Sie unterstützte Fluchthelfer und Emigrantinnen, die vor dem Nationalsozialismus aus Deutschland flohen. Nachdem sich ihr Geliebter Jean Gabin freiwillig zur französischen Befreiungsarmee gemeldet hatte, wollte Marlene ebenfalls gegen den Hitlerfaschismus kämpfen. Dazu meinte sie später einmal:

„Ich gehe auf Tournee, um für Kriegsanleihen zu werben, mit deren Hilfe man Bomben kauft, um damit Berlin zu bombardieren, wo Mutter immer noch lebt. Ich versuche nicht darüber nachzudenken, denn wenn ich das täte, könnte ich nicht mehr weitermachen.“

„Jungs, opfert euch nicht. Der Krieg ist doch Scheiße. Hitler ist ein Idiot.“

Sie entschloss sich, als Sängerin vor amerikanischen Truppen möglichst nahe der Front in Afrika und Europa aufzutreten. Sie besuchte Feldlazarette, gab Bühnenshows und gestaltete Radioprogramme. Sie arbeitete im innersten Zirkel der Propaganda-Abteilung des US-Geheimdienstes OSS. Sie schrieb Songs und sprach über das Radio zu den deutschen Werhmachtssoldaten und forderte sie auf, mit dem sinnlosen und verbrecherischen Krieg aufzuhören.

Während der Schlacht in den Ardennen entkam sie knapp einer Gefangennahme. Wegen ihrer bedingungslosen Solidarität für die kämpfenden „boys“ wurde sie eine der beliebtesten und begehrtesten Akteurinnen der amerikanischen Truppenbetreuung.

Erst 1960 kehrt Dietrich nach Westdeutschland für eine Konzerttournee zurück – und wurde von den Deutschen sehr unterschiedlich empfangen: mit negativer Presse, lauten Protesten, Bombendrohungen, sie wurde bespuckt und als „Vaterlandsverräterin“ denunziert. Während ihrer Auftritte im Berliner Titania Palast skandierten Demonstranten: „Marlene Go Home!“. In Düsseldorf warf jemand mit einem Ei und traf sie am Kopf. Sie weigerte sich, „sich von einem blonden Nazi von der Bühne vertreiben zu lassen“.

Auf der anderen Seite empfingen viele Deutsche sie herzlich und bejubelten ihre Konzerte – auch Berlins Bürgermeister Willy Brandt, der ebenfalls Gegner der Nazis war und im Exil gelebt hatte.

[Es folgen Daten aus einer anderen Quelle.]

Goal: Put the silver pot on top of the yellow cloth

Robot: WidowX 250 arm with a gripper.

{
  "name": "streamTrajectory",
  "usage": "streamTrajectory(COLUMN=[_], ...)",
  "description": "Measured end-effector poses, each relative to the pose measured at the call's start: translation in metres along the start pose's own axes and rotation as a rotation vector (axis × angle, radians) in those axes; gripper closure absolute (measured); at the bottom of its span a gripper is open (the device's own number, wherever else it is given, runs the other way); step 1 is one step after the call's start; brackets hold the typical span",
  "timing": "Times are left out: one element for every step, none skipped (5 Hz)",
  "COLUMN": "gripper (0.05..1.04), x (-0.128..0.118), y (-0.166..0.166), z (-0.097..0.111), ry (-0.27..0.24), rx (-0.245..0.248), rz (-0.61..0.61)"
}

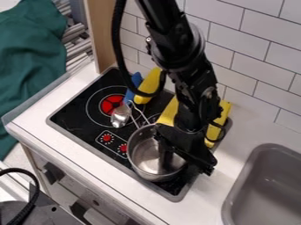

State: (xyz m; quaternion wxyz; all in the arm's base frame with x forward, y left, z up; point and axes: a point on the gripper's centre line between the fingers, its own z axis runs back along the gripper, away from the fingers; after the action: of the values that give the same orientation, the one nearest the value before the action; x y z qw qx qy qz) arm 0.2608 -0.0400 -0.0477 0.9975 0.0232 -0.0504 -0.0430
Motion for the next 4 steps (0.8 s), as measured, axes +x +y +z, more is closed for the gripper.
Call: streamTrajectory(gripper=[0.663,0.886,1.012,1.029], x=[-0.001,-0.008,-0.001,0.001], y=[0.002,-0.003,-0.016,-0.030], z=[0.002,0.013,0.045,0.072], ry=[-0.037,-0.040,-0.121,-0.166], rx=[0.009,0.020,-0.024,-0.075], rz=[-0.057,-0.049,0.046,0.144])
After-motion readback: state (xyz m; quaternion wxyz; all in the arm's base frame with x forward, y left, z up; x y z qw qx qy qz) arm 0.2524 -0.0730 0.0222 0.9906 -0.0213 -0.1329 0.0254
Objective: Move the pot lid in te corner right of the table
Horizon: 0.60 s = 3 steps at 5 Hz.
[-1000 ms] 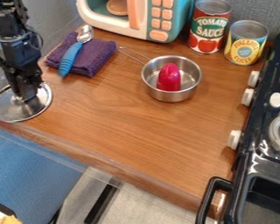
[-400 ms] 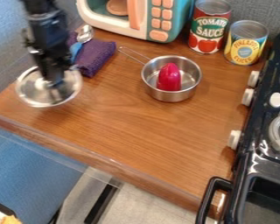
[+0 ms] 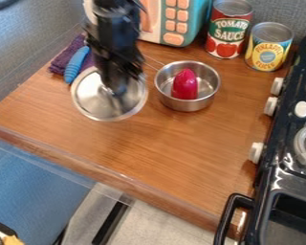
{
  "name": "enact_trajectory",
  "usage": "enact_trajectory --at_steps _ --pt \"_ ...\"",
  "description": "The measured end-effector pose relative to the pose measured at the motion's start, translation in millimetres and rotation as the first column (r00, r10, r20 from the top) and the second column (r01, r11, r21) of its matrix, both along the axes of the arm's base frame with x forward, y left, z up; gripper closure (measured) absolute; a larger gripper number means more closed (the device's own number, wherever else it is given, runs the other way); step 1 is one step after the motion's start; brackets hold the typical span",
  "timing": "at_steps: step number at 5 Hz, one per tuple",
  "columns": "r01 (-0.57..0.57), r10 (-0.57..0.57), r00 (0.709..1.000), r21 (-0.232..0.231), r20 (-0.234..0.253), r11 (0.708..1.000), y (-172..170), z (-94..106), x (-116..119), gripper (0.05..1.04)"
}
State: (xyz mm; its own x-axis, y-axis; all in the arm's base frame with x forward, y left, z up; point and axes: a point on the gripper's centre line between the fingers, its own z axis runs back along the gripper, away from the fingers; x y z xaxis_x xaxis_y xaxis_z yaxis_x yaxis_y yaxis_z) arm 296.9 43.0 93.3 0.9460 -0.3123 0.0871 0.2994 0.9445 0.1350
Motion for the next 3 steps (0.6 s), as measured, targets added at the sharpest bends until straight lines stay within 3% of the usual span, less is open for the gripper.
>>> enact_trajectory --at_steps 2,3 --pt "0.128 -0.128 0.991 -0.01 -0.023 0.992 -60 -19.3 4 0.808" --pt "0.186 -0.188 0.981 -0.041 -0.056 0.982 -85 -34.3 2 0.808"
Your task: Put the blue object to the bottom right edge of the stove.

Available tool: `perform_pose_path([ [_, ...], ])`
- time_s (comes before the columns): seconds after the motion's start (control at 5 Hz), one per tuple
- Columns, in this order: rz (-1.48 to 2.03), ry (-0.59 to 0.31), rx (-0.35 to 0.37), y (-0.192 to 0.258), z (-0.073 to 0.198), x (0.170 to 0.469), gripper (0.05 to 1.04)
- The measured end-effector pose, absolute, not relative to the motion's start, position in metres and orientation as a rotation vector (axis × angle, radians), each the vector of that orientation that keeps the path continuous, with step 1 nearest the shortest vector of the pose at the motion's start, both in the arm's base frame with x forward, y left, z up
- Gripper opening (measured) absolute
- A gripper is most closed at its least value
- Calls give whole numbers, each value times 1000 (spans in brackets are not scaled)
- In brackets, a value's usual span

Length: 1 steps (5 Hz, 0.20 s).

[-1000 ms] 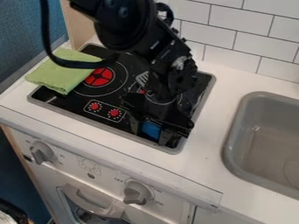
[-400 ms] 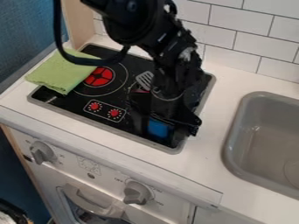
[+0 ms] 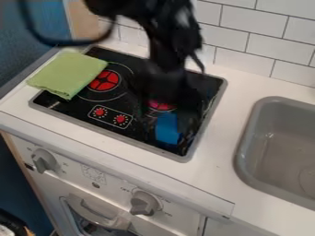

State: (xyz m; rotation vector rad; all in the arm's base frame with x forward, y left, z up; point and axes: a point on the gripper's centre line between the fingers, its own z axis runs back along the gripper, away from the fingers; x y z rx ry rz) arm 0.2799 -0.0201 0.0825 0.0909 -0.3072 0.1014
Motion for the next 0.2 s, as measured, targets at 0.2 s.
perform_pose_path([
  [0.2, 130, -338, 91, -14, 101, 277, 993],
])
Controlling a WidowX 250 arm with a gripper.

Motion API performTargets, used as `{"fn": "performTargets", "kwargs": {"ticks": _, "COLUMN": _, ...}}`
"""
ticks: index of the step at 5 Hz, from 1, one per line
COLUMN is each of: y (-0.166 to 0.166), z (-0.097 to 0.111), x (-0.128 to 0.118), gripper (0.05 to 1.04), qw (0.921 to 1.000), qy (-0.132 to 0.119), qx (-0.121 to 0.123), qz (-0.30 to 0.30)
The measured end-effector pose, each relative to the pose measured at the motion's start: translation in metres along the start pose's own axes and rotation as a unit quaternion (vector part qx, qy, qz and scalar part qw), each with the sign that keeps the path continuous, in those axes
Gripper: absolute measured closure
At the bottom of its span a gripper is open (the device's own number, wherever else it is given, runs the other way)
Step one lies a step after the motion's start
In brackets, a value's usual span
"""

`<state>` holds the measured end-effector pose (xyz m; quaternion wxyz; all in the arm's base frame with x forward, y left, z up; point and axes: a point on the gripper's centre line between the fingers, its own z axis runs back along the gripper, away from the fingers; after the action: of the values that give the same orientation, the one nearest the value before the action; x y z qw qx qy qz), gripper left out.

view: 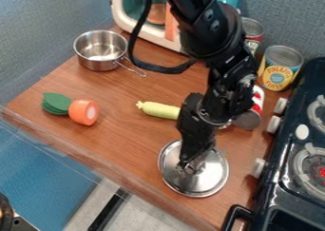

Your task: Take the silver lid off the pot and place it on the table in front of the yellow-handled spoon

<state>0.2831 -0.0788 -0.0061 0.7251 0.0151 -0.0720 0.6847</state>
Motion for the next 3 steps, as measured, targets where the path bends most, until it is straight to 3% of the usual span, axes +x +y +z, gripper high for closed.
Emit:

Bei einem Interview zu eventuellen Anschlägen sagte sie: „Angst? Nein, ich habe keine Angst. Nicht vor den Deutschen, nur um meinen Schwanenmantel, aus dem ich Eier oder Tomatenflecken kaum herausbekommen würde, um den habe ich etwas Angst.“

Nach einer Pressekonferenz am 3. Mai im Hilton-Hotel schrieb der Tagesspiegel: „Sobald jemand auf ihre angeblich antideutsche Einstellung zu sprechen kam, reagierte sie mit empfindlicher Nervosität.“ Dennoch machten die Anfeindungen sie fertig, und sie reiste mit der Überzeugung ab, nicht mehr zurück zu kommen. Einem Journalisten sagte sie wohl: „Deutschland? Nie wieder!“

In Ostdeutschland wurde sie allerdings gut aufgenommen, in Osteuropa und Russland begeistert. Bei ihren Konzerten in Israel sang sie einige Lieder auf Deutsch, darunter ab 1962 eine deutsche Version von Pete Seegers Antikriegshymne „Where Have All the Flowers Gone“. Damit brach sie das dortige inoffizielle Tabu gegen den Gebrauch der deutschen Sprache, erntete aber nach anfänglichem Schock Applaus dafür.

Zuschauer weinten, jubelten und verlangten laut nach Liedern aus den Jahren der Weimarer Republik. Dietrich hatte auf dem Hinflug von einer Stewardess ein israelisches Volkslied gelernt, das sie als Zugabe sang, wofür das israelische Publikum sie liebte.

Für viele Deutsche blieb Dietrich umstritten. Nach einigen Diskussionen wurde 1996 beschlossen, in ihrem Geburtsort Schöneberg keine Straße nach ihr zu benennen. 2001 entschuldigte sich die Stadt Berlin. Ein Vertreter des Senats legte einen Kranz an Dietrichs Grab nieder und sagte, sie habe den steinigen Weg der Emigration gewählt: „Das wahre Deutschland hat sie nicht verraten.“ Und das 56 Jahre nach dem 2. Weltkrieg
Im November 1997 wurde dann der zentrale Marlene-Dietrich-Platz eingeweiht. Auf dem Gedenkstein steht: „Berliner Weltstar des Films und des Chansons. Einsatz für Freiheit und Demokratie, für Berlin und Deutschland“.